Word for word, restate each of the entries below, and drop every picture.

[[ MATERIAL SHOWN, beginning ]]

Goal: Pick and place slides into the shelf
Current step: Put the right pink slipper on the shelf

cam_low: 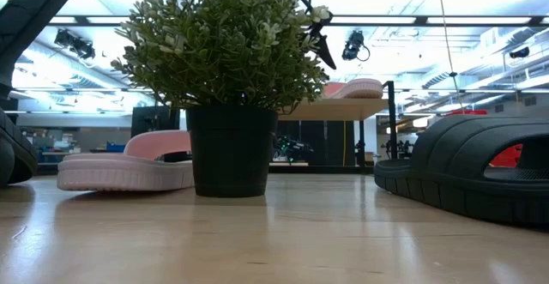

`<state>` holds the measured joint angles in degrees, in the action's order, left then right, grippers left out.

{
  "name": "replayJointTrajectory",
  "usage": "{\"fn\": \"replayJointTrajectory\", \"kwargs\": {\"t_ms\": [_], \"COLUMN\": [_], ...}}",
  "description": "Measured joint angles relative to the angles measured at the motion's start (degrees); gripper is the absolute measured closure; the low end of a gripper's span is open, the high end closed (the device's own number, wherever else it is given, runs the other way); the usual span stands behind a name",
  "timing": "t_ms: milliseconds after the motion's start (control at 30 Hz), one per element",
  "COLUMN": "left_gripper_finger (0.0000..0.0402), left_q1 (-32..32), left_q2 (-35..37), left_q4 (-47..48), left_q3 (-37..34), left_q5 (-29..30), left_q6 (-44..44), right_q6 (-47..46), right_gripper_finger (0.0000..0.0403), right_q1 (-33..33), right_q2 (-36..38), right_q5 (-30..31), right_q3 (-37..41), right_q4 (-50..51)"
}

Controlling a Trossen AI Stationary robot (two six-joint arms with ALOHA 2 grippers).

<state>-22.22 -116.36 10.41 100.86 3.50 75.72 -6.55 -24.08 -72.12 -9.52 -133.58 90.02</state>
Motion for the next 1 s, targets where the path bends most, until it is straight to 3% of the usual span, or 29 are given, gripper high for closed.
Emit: {"fn": "replayJointTrajectory", "kwargs": {"t_ms": [633, 1000], "left_gripper_finger": [0.0277, 0.0288], "left_q1": [0.2, 1.4], "left_q2": [-0.4, -1.1], "left_q4": [0.2, 1.2], "left_q3": [0.0, 0.0], "left_q5": [5.7, 5.7], "left_q6": [-0.8, -1.4], "right_q6": [0.0, 0.0], "right_gripper_finger": [0.0163, 0.0163], "right_q1": [0.0, 0.0], "right_q2": [0.0, 0.0], "right_q5": [0.0, 0.0], "right_q3": [0.0, 0.0], "right_q4": [0.0, 0.0]}}
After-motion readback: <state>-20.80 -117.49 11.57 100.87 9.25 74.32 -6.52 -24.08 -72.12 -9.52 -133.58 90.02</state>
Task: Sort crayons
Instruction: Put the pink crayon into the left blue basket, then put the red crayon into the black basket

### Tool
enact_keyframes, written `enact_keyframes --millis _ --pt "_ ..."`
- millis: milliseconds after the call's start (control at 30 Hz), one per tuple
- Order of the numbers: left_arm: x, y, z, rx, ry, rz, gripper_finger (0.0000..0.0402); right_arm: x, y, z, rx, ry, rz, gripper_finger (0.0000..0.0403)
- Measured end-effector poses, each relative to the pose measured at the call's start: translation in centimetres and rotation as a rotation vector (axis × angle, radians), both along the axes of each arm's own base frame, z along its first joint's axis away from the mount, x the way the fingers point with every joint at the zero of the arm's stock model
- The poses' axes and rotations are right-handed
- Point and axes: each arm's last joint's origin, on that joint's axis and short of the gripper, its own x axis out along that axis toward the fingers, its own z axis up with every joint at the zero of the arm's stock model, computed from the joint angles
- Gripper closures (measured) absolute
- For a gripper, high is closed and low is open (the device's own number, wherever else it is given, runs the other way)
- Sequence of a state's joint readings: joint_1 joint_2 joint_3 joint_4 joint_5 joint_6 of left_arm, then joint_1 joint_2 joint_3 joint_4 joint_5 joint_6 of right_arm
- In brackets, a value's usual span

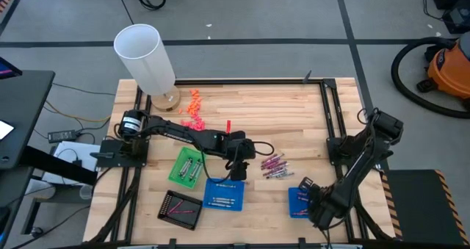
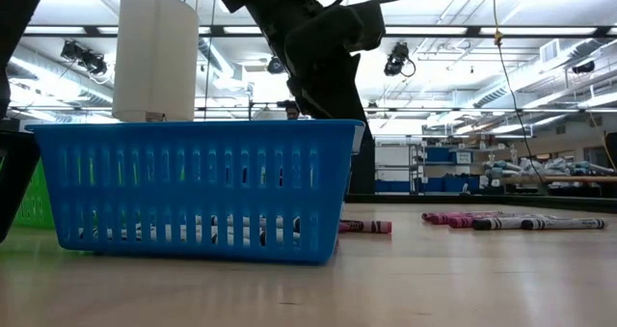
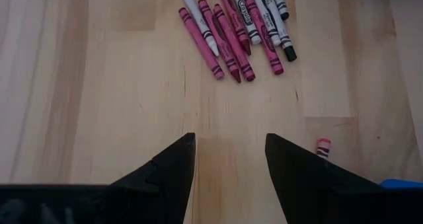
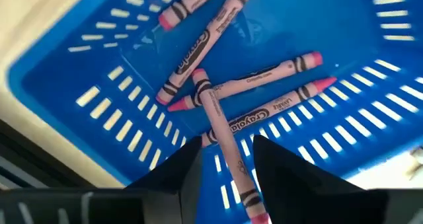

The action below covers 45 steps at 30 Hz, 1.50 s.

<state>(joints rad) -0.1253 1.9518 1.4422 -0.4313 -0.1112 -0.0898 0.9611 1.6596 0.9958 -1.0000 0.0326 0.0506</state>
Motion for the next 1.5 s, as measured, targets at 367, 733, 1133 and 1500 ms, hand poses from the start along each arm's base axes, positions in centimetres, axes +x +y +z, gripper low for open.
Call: enact_keyframes --millis 367,733,1133,1500 --pt "0.0 0.0 0.0 0.0 0.0 0.001 0.0207 0.2 0.2 -1.1 -0.046 0.013 0.125 0.0332" --pt "-0.1 0.0 -0.1 -0.004 0.014 0.01 0.0208 0.6 0.1 2.7 0.079 -0.153 0.034 0.0349" --pt "-0.1 -0.1 -0.1 -0.016 0.008 0.022 0.0208 1.5 -0.1 3.5 0.182 -0.203 -0.172 0.0338" --pt "0.3 -1.1 0.3 -0.143 -0.046 -0.024 0.0208 1.4 -0.9 3.8 0.069 -0.283 -0.183 0.0333"
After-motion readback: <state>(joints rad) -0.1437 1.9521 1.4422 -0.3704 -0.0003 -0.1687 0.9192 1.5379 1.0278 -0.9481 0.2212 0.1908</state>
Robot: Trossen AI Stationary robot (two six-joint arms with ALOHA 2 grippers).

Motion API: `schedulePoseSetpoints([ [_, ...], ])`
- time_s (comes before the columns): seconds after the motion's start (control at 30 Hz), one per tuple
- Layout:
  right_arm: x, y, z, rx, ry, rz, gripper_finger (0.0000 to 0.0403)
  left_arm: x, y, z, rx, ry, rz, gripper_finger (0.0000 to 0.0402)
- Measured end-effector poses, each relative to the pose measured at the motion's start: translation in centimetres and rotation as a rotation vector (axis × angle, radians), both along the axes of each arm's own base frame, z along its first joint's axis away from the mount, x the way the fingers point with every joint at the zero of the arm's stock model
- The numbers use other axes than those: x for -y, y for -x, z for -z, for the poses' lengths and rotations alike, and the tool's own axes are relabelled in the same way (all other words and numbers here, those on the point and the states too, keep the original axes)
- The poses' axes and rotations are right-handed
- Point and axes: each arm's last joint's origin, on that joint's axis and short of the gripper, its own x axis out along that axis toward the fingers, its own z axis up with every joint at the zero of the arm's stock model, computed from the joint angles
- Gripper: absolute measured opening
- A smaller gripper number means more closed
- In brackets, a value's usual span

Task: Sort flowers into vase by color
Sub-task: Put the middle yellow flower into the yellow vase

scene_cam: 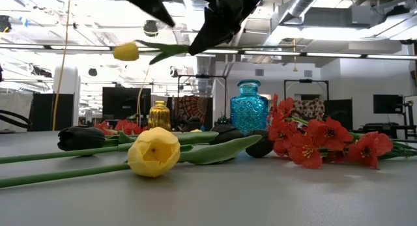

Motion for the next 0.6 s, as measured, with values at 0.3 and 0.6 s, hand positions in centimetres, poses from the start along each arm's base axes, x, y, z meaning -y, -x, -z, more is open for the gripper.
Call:
schedulePoseSetpoints([
  [0.3,2.8,1.2,-2.6,0.083,0.089,0.165,0.0035,0.1,2.3,-4.3,-0.04,0.117,-0.094,0.0137],
  [0.6,5.4,3.2,-6.3,0.22,0.162,0.306,0.0036,0.6,3.5,-0.3,0.027,0.259,-0.12,0.0137],
])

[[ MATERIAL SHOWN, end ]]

WRITTEN SOLUTION:
Goal: Pick and place slides into the shelf
Current step: Put the right pink slipper on the shelf

cam_low: 

`<state>` holds the measured joint angles in degrees, in the action's order, left then right, grippers left out.

{
  "name": "replayJointTrajectory",
  "usage": "{\"fn\": \"replayJointTrajectory\", \"kwargs\": {\"t_ms\": [_], \"COLUMN\": [_], ...}}",
  "description": "Measured joint angles relative to the angles measured at the motion's start (degrees); gripper is the absolute measured closure; the low end of a gripper's span is open, the high end closed (the device's own number, wherever else it is given, runs the other way); the usual span stands behind a name",
  "timing": "t_ms: milliseconds after the motion's start (control at 30 Hz), one per element",
  "COLUMN": "left_gripper_finger (0.0000..0.0402), left_q1 (-32..32), left_q2 (-35..37), left_q4 (-47..48), left_q3 (-37..34), left_q5 (-29..30), left_q6 (-44..44), right_q6 (-47..46), right_gripper_finger (0.0000..0.0403), right_q1 (-33..33), right_q2 (-36..38), right_q5 (-30..31), right_q3 (-37..41), right_q4 (-50..51)"
}

Controlling a Trossen AI Stationary robot (two six-joint arms with ALOHA 2 grippers).

<state>-22.22 -116.36 10.41 100.86 3.50 75.72 -6.55 -24.08 -72.12 -9.52 -133.58 90.02</state>
Motion for the next 1 s, targets where the path bends most, until it is straight to 3% of the usual span, or 29 are given, gripper high for closed.
Emit: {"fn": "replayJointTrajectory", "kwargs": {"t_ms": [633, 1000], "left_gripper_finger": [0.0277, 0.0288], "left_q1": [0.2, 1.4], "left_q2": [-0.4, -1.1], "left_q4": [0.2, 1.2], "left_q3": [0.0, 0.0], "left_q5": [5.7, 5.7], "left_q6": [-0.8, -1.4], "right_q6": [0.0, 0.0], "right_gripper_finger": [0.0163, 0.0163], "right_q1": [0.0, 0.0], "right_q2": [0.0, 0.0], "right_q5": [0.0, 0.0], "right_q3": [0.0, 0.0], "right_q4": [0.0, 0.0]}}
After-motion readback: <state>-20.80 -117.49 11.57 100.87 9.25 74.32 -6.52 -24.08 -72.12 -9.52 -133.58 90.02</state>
Task: Sort crayons
Instruction: Put the pink crayon into the left blue basket, then put the red crayon into the black basket

### Tool
enact_keyframes, written `enact_keyframes --millis _ --pt "_ ..."`
- millis: milliseconds after the call's start (control at 30 Hz), one per tuple
- Order of the numbers: left_arm: x, y, z, rx, ry, rz, gripper_finger (0.0000..0.0402); right_arm: x, y, z, rx, ry, rz, gripper_finger (0.0000..0.0403)
- Measured end-effector poses, each relative to the pose measured at the call's start: translation in centimetres and rotation as a rotation vector (axis × angle, radians), both along the axes of each arm's own base frame, z along its first joint's axis away from the mount, x the way the fingers point with every joint at the zero of the arm's stock model
- The poses' axes and rotations are right-handed
- Point and axes: each arm's last joint's origin, on that joint's axis and short of the gripper, its own x axis out along that axis toward the fingers, its own z axis up with every joint at the zero of the arm's stock model, computed from the joint angles
- Gripper closures (measured) absolute
- For a gripper, high is closed and low is open (the device's own number, wherever else it is given, runs the other way)
- Sequence of a state's joint readings: joint_1 joint_2 joint_3 joint_4 joint_5 joint_6 of left_arm, then joint_1 joint_2 joint_3 joint_4 joint_5 joint_6 of right_arm
- In brackets, a value's usual span


The action below covers 45 steps at 30 Hz, 1.50 s.

<state>(joints rad) -0.1253 1.9518 1.4422 -0.4313 -0.1112 -0.0898 0.9611 1.6596 0.9958 -1.0000 0.0326 0.0506</state>
Motion for the next 1.5 s, as measured, targets at 367, 733, 1133 and 1500 ms, hand poses from the start along each arm's base axes, positions in centimetres, axes +x +y +z, gripper low for open.
Call: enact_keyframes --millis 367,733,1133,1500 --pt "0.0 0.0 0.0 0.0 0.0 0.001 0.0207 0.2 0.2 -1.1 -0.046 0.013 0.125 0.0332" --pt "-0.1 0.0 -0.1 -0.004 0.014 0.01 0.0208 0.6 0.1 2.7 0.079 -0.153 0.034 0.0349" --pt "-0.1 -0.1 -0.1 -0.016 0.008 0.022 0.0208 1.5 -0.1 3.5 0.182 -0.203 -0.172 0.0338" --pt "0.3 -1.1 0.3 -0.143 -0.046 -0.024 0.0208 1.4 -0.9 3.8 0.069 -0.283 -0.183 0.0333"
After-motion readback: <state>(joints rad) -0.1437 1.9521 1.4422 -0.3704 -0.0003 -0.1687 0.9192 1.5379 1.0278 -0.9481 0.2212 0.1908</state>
Robot: Trossen AI Stationary robot (two six-joint arms with ALOHA 2 grippers).

Motion API: `schedulePoseSetpoints([ [_, ...], ])`
- time_s (comes before the columns): seconds after the motion's start (control at 30 Hz), one per tuple
- Layout:
  right_arm: x, y, z, rx, ry, rz, gripper_finger (0.0000 to 0.0403)
  left_arm: x, y, z, rx, ry, rz, gripper_finger (0.0000 to 0.0402)
- Measured end-effector poses, each relative to the pose measured at the motion's start: translation in centimetres and rotation as a rotation vector (axis × angle, radians), both along the axes of each arm's own base frame, z along its first joint's axis away from the mount, x the way the fingers point with every joint at the zero of the arm's stock model
- The numbers use other axes than those: x for -y, y for -x, z for -z, for the poses' lengths and rotations alike, and the tool's own axes are relabelled in the same way (all other words and numbers here, those on the point and the states too, keep the original axes)
- The poses' axes and rotations are right-handed
- Point and axes: each arm's last joint's origin, on that joint's axis and short of the gripper, its own x axis out along that axis toward the fingers, its own z axis up with every joint at the zero of the arm's stock model, computed from the joint angles
- Gripper: absolute measured opening
- A smaller gripper number means more closed
- In brackets, a value's usual span

Task: Sort flowers into vase by color
Sub-task: Put the middle yellow flower into the yellow vase

scene_cam: 

Motion for the next 0.6 s, as measured, with values at 0.3 and 0.6 s, hand positions in centimetres, poses from the start along each arm's base axes, x, y, z meaning -y, -x, -z, more is open for the gripper.
Call:
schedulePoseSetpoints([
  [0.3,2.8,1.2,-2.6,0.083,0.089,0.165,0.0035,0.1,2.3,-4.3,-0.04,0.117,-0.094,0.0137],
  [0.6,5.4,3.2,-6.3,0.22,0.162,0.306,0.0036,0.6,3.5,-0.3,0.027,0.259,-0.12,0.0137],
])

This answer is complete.